__What you will do__
Your answer should be the lines of the data below that contain "depicted".

━━━━━━━━━━━━━━━━━━━━

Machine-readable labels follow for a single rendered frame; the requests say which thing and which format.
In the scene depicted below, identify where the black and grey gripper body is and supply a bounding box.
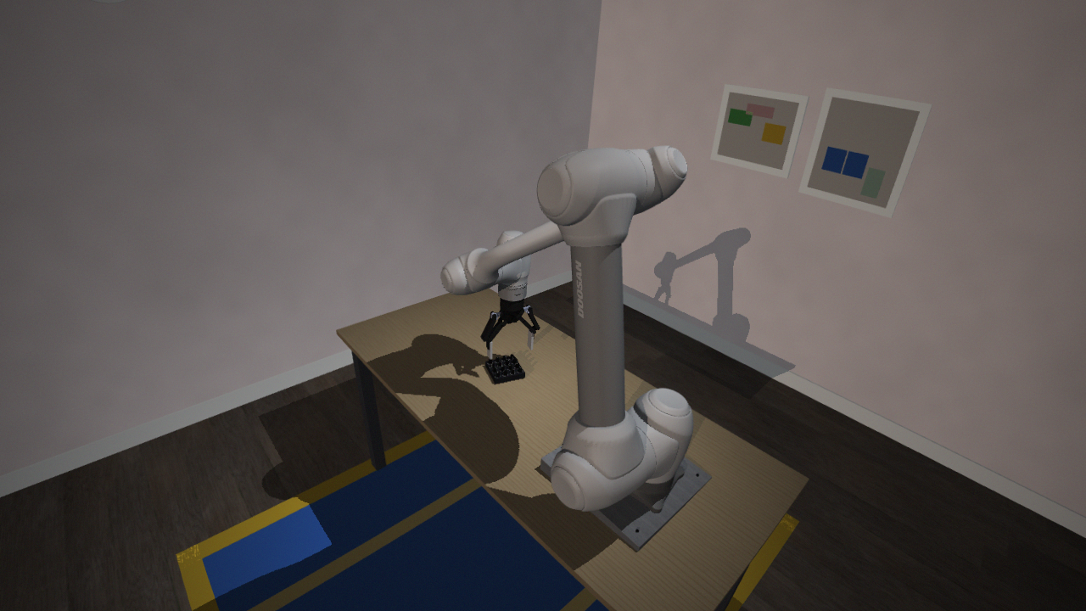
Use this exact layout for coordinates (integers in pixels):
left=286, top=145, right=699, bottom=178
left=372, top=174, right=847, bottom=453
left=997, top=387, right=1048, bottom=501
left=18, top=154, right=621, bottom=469
left=500, top=298, right=525, bottom=324

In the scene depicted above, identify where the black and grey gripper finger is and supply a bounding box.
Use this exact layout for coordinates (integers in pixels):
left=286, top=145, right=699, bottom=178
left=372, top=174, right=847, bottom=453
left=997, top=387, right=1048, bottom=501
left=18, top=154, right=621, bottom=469
left=515, top=305, right=540, bottom=351
left=480, top=311, right=512, bottom=359

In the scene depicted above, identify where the black knob box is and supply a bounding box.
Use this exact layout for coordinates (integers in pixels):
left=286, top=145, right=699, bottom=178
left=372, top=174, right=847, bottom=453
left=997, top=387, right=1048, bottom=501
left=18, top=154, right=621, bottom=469
left=485, top=354, right=525, bottom=384

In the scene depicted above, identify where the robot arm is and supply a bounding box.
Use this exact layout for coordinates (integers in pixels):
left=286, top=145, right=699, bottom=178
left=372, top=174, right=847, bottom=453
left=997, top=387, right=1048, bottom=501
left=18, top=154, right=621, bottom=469
left=440, top=147, right=693, bottom=513

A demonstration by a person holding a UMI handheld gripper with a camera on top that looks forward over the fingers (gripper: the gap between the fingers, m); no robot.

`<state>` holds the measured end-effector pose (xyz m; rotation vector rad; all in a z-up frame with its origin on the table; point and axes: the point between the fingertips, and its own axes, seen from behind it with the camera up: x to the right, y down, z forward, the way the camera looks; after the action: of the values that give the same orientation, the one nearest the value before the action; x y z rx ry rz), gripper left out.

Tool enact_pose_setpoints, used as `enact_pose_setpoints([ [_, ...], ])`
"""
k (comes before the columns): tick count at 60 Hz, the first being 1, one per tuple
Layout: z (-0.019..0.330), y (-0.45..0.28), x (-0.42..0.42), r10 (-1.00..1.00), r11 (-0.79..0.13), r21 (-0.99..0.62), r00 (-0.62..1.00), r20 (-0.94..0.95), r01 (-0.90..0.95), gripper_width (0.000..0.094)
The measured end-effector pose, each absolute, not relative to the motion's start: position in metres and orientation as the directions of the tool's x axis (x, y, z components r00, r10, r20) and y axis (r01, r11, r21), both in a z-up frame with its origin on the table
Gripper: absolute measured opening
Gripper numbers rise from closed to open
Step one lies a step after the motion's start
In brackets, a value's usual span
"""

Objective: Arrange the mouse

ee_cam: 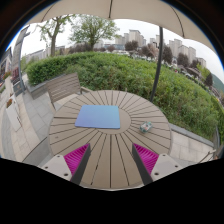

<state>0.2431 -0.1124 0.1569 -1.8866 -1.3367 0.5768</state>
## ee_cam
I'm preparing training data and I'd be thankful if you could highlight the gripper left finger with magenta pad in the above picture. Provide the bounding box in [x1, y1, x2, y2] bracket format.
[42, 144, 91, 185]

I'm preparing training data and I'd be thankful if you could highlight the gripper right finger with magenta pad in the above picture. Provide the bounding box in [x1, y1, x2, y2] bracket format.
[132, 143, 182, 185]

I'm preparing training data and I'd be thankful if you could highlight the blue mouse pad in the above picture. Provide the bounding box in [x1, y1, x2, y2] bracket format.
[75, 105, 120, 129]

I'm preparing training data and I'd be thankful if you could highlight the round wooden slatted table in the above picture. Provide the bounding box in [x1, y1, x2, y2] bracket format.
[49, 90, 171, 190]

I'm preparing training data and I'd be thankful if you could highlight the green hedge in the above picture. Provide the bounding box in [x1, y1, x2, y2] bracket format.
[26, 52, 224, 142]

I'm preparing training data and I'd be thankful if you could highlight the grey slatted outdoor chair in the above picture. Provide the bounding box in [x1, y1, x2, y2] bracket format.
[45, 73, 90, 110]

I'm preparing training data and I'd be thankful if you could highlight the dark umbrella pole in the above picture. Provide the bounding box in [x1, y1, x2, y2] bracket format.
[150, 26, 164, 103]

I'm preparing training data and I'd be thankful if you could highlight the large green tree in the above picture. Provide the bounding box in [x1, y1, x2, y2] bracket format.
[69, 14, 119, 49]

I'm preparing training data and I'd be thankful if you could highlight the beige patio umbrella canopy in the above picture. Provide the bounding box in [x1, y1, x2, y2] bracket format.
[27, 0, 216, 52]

━━━━━━━━━━━━━━━━━━━━

__Task output__
In the scene depicted below, identify where the black and grey gripper body is and supply a bounding box.
In the scene depicted above, identify where the black and grey gripper finger is and supply a bounding box.
In the scene depicted above, identify where the black knob box is and supply a bounding box.
In the scene depicted above, identify where the robot arm is and supply a bounding box.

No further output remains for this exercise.